Task objective ▸
Below are entries; copy exactly the lines from the one with "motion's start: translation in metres" through the one with "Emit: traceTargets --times", both included, and leave out the rest.

Records shown ▸
================

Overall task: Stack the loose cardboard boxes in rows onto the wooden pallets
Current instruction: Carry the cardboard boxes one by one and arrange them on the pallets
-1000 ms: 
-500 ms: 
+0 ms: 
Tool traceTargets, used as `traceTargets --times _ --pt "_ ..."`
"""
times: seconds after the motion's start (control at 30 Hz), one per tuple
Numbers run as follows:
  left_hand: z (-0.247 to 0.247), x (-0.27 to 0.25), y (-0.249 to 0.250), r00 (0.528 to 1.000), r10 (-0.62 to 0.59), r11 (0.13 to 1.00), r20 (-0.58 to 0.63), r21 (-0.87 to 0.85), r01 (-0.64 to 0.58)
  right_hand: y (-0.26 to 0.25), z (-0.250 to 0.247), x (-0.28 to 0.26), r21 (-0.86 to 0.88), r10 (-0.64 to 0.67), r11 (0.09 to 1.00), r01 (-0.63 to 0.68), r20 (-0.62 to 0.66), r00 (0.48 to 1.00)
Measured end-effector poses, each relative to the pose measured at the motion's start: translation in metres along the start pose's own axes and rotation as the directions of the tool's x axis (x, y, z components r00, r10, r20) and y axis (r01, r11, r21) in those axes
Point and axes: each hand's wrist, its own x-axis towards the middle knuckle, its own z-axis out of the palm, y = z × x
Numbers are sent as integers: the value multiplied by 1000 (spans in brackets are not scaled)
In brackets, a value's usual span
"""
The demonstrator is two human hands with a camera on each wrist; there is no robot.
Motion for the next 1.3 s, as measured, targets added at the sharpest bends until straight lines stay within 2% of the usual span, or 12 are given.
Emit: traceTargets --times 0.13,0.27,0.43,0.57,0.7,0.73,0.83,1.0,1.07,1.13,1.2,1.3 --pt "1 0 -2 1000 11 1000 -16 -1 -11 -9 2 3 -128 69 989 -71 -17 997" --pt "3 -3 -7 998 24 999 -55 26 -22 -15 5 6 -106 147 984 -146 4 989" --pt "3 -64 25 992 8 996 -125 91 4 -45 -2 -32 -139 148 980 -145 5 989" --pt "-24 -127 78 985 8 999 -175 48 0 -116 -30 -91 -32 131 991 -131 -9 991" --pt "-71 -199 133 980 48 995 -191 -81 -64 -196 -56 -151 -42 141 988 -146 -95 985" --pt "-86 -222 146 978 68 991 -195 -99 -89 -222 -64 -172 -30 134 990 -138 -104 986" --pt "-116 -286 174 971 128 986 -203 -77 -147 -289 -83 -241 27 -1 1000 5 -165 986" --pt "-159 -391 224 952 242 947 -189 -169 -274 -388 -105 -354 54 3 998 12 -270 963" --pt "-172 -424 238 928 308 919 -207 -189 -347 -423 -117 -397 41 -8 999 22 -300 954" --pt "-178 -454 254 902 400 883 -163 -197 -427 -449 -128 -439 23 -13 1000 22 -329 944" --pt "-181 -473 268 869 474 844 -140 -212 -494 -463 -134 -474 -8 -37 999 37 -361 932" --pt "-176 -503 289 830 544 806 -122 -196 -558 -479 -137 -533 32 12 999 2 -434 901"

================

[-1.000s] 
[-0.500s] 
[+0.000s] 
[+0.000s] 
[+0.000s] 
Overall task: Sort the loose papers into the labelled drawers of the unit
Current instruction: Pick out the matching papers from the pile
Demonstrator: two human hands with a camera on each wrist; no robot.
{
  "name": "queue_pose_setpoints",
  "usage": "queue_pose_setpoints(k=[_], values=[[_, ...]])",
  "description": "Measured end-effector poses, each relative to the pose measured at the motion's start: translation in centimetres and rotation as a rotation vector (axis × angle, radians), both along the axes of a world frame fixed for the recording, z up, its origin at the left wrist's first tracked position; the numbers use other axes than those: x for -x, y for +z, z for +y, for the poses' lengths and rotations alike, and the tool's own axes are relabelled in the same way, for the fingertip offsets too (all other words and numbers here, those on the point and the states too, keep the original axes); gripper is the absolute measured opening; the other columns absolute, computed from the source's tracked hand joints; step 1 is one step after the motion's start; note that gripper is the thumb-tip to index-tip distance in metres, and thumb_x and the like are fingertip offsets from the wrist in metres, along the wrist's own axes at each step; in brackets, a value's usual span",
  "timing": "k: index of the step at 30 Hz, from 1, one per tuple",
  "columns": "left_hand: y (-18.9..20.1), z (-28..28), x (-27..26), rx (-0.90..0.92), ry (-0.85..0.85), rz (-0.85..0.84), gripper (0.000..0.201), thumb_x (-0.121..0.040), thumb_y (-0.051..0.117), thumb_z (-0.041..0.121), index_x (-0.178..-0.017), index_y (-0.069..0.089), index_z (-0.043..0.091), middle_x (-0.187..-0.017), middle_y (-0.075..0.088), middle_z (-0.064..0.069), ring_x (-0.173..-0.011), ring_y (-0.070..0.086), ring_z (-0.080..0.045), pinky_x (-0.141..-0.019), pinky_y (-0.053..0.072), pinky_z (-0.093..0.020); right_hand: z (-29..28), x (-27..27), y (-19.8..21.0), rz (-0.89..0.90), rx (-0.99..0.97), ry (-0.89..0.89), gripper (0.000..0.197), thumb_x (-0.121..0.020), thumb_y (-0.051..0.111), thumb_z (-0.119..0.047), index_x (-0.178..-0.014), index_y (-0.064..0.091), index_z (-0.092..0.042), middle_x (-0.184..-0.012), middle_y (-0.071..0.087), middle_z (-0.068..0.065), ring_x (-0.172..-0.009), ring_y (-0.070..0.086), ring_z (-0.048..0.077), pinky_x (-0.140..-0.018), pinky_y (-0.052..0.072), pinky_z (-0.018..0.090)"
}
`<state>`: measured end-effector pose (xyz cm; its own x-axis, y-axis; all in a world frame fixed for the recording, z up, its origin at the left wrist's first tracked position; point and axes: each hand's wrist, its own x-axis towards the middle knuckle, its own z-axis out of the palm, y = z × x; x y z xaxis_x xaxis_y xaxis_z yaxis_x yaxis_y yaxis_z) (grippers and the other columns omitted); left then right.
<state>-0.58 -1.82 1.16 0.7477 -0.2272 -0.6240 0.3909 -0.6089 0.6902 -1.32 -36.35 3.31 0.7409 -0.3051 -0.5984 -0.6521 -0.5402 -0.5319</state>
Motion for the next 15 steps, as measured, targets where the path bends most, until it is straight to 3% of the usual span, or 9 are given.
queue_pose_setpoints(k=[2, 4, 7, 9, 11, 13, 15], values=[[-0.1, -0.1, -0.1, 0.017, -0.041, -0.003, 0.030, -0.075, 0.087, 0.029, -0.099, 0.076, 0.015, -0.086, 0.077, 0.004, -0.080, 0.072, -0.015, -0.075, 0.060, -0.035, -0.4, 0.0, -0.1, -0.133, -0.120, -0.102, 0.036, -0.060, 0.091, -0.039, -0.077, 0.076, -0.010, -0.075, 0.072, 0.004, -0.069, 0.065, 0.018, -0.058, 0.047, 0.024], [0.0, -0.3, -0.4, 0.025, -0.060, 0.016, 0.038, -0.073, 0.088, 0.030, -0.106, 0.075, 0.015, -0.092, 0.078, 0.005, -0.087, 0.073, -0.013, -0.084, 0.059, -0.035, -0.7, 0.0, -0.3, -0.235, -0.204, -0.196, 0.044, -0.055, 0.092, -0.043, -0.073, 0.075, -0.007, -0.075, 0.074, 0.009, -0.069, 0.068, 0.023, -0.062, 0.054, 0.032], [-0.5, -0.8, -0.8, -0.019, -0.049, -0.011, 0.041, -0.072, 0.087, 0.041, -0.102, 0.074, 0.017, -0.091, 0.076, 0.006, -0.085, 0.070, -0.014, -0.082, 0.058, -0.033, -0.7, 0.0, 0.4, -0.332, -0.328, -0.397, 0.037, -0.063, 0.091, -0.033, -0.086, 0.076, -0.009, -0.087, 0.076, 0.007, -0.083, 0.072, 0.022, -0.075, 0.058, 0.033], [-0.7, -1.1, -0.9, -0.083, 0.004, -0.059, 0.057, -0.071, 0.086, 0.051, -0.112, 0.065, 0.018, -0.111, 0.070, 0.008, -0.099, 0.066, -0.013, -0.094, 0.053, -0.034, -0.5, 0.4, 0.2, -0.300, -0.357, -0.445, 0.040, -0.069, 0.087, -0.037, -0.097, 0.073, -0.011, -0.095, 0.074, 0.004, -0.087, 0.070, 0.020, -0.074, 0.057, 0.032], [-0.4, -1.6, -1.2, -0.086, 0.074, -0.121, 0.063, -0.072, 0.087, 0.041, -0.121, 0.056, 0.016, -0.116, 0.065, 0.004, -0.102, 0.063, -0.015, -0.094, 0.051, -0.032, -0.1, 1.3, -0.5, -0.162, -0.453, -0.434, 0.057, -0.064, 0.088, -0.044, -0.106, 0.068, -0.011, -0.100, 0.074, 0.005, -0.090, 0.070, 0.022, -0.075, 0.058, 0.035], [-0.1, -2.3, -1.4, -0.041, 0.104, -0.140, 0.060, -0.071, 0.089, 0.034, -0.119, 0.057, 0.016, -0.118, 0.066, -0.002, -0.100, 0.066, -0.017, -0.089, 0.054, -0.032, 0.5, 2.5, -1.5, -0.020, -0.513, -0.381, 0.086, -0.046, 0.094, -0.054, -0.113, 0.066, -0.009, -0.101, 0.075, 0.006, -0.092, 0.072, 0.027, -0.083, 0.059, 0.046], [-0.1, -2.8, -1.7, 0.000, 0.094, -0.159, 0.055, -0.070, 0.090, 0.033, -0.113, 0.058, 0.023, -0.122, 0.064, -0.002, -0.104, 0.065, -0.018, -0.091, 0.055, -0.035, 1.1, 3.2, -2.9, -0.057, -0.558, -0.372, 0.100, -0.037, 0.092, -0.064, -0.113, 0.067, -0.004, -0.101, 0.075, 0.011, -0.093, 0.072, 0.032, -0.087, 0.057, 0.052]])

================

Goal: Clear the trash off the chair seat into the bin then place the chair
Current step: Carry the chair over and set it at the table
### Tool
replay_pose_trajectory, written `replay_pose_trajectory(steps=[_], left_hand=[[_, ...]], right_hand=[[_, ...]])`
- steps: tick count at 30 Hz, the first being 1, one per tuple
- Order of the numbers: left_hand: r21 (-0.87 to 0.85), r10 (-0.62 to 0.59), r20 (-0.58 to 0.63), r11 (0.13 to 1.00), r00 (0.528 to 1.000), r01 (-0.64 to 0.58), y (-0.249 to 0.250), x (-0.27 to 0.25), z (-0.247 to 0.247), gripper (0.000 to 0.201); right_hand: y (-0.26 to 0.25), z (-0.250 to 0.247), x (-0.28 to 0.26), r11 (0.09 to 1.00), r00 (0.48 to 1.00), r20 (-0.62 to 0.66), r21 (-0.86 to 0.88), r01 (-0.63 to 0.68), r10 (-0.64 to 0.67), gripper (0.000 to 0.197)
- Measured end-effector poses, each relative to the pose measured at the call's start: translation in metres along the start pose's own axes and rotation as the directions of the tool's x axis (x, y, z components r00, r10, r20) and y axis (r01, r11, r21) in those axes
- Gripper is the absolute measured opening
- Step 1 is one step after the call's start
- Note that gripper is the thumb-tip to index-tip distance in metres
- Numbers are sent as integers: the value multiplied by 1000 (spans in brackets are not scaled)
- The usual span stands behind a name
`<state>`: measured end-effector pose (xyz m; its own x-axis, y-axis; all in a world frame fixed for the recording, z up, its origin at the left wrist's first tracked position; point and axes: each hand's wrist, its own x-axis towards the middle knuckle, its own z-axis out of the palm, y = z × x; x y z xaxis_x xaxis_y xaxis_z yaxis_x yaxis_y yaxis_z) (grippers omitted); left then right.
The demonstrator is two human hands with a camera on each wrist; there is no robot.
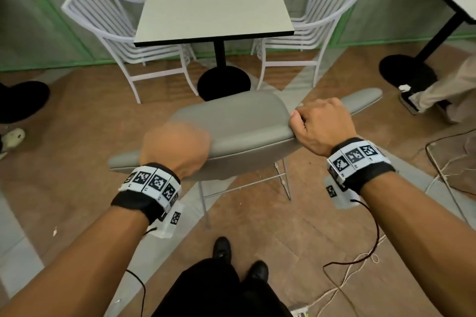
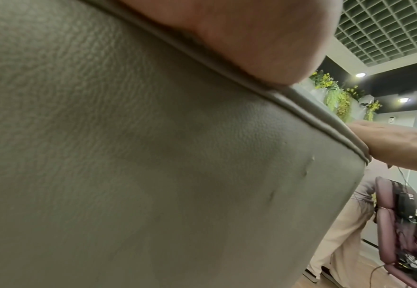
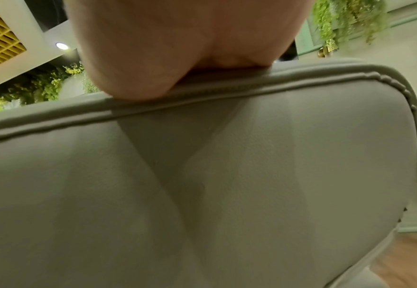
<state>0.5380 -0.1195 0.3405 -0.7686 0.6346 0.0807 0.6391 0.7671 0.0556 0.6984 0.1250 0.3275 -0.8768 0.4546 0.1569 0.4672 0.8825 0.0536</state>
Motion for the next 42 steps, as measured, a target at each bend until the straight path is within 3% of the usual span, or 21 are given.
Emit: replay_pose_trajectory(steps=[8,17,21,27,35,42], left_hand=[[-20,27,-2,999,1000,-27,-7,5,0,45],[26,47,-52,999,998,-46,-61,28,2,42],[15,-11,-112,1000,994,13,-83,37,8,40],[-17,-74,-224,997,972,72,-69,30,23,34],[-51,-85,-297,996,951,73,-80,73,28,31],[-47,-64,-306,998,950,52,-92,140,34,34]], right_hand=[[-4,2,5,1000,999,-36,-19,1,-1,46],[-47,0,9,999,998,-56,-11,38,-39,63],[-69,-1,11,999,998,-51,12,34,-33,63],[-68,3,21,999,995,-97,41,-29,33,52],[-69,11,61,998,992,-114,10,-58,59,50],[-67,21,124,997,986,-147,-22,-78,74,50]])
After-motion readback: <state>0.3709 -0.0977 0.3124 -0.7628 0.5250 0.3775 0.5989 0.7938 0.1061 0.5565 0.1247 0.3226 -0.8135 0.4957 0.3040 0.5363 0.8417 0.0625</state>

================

Task response ▸
Measured end-effector poses, each relative to the pose measured at the motion's start: translation in metres along the start pose's own axes and rotation as the directions of the tool's x axis (x, y, z components r00, r10, r20) and y axis (r01, r11, r21) in those axes
Point and axes: each hand's wrist, its own x-axis towards the middle knuckle, its own z-axis out of the palm, y = z × x
Numbers are sent as integers: the value multiplied by 1000 (spans in brackets are not scaled)
In brackets, a value's usual span
"""
The demonstrator is two human hands with a camera on each wrist; there is no robot.
Motion for the next 1.3 s, as measured, targets added at the sharpest bends until straight lines stay within 2% of the usual span, or 12 are given.
Emit: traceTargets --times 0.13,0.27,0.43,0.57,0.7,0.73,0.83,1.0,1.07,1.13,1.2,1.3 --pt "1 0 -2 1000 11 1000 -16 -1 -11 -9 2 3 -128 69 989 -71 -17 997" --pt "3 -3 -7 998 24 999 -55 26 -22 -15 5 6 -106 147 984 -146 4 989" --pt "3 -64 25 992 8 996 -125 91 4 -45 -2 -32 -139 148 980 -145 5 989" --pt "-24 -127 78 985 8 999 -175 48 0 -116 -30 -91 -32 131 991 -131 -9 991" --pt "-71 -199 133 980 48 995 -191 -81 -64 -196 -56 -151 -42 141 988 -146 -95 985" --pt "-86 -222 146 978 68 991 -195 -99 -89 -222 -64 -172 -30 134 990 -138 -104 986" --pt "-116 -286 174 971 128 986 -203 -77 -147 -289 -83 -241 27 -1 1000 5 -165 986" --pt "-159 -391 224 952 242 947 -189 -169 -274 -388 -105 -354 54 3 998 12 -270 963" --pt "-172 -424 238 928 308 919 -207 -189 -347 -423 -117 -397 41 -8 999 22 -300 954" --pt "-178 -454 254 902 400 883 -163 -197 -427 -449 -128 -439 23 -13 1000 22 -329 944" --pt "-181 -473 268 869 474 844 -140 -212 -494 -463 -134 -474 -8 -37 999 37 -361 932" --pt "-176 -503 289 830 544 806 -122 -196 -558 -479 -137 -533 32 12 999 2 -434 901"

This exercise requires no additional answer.